- WHAT YOU ARE ASKED TO DO: In the listing below, find the line containing "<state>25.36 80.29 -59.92" and the line containing "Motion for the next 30". Repeat exactly those two lines and every line between them, nothing more.

-----

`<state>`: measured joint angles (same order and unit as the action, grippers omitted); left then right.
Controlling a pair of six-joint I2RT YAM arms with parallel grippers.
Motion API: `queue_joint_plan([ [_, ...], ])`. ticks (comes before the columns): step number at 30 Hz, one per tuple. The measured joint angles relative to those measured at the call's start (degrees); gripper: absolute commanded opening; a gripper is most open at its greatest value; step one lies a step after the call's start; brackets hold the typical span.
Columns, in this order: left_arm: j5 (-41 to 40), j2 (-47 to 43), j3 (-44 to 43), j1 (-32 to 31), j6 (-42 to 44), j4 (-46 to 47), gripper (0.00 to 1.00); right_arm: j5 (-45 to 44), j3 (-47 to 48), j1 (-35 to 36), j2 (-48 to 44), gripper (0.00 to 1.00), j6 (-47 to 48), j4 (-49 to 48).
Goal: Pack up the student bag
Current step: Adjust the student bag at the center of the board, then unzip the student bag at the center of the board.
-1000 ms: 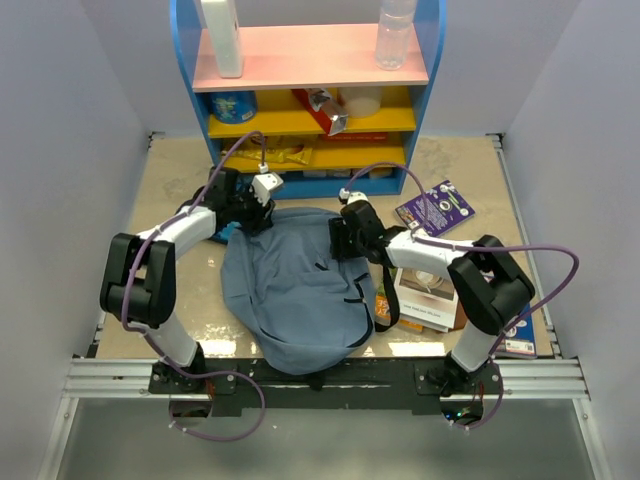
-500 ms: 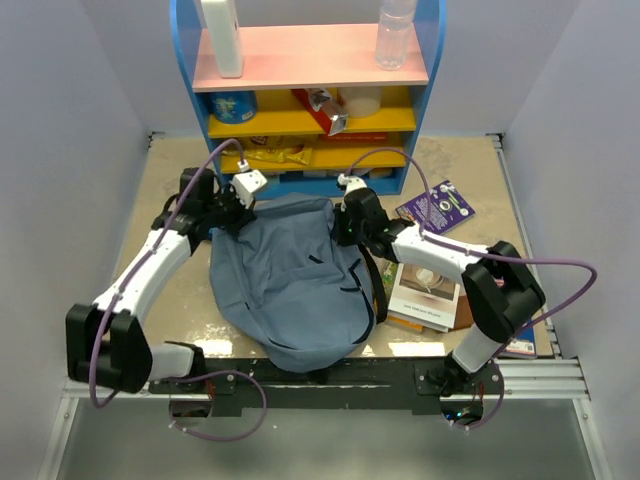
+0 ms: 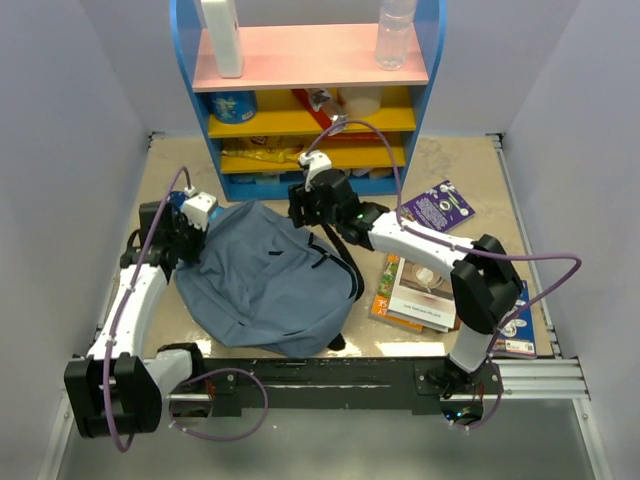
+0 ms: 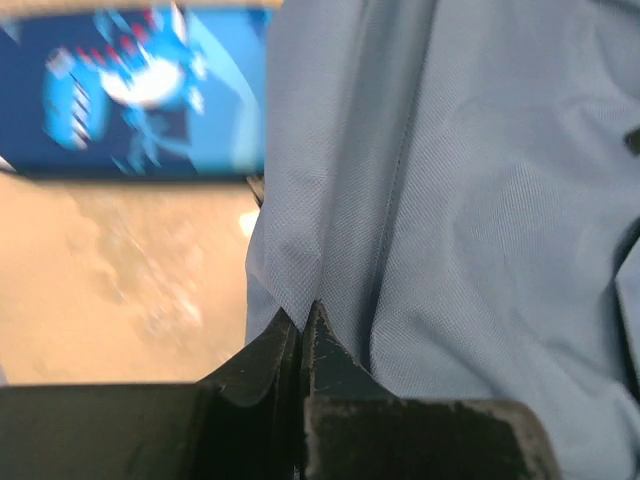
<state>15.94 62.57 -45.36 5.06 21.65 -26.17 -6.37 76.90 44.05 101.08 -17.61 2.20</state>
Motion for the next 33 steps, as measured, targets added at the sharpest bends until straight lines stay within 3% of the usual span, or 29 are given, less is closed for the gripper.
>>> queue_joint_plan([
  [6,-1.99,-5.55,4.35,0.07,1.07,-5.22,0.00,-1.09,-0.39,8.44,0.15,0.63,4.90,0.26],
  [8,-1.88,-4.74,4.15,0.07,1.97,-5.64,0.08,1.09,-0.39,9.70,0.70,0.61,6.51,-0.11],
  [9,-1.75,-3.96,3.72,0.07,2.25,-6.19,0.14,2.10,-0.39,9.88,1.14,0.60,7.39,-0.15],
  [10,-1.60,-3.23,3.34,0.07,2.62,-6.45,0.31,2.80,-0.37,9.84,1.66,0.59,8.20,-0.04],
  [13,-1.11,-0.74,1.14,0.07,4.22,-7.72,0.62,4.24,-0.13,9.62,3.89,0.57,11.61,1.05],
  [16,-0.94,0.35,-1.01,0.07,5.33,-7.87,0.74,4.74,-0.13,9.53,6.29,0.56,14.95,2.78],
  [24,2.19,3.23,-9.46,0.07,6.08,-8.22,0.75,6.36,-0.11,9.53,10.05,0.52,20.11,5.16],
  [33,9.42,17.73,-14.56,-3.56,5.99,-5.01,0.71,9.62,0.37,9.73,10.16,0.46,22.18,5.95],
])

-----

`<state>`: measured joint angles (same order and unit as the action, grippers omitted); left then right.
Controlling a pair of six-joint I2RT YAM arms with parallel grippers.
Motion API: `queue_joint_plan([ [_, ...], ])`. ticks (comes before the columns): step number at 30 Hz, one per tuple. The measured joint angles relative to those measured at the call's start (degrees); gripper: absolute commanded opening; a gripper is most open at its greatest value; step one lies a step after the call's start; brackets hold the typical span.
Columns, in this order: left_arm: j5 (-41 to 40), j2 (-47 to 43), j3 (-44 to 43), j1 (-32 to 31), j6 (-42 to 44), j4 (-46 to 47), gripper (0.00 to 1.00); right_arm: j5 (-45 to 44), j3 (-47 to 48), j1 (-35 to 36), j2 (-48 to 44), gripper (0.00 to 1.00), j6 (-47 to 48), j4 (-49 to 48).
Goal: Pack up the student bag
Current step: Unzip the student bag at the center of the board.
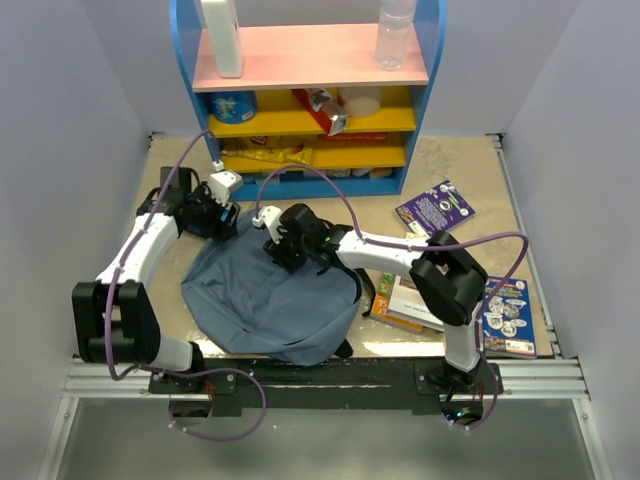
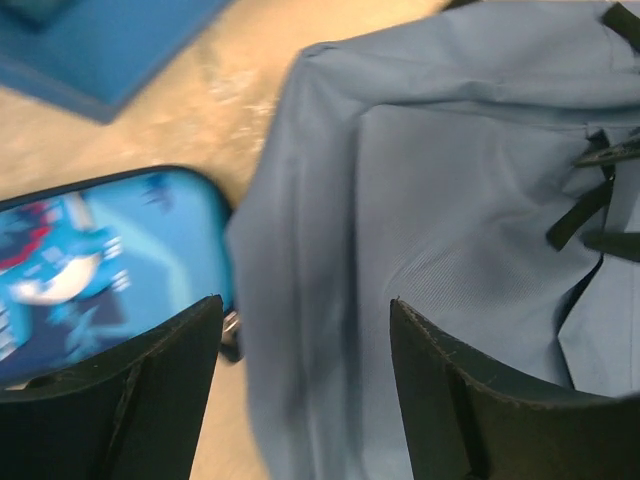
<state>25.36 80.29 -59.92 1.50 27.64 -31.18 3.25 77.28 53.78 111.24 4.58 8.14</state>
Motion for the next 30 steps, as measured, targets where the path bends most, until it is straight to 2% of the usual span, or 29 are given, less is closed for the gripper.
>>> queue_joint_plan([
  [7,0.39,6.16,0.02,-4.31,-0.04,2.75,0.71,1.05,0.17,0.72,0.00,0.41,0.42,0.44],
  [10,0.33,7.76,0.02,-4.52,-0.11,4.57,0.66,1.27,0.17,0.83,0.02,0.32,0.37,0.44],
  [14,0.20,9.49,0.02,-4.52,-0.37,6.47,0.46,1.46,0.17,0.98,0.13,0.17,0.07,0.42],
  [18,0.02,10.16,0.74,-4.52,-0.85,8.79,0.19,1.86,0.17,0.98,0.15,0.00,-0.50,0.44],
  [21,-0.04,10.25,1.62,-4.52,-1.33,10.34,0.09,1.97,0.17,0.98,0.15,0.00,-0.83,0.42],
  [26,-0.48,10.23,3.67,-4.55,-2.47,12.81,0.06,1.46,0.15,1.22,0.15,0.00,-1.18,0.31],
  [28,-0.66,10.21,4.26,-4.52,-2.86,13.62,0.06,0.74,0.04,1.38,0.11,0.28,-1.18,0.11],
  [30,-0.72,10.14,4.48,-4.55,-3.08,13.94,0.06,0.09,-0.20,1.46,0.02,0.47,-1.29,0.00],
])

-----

- RESULT FOR THIS EXERCISE:
<state>25.36 80.29 -59.92 1.50 27.64 -31.18 3.25 77.28 53.78 111.24 4.58 8.14</state>
Motion for the next 30 steps, as measured, targets where the path bends most, until it is straight to 2% of the usual span, or 29 are given, less is closed for the gripper.

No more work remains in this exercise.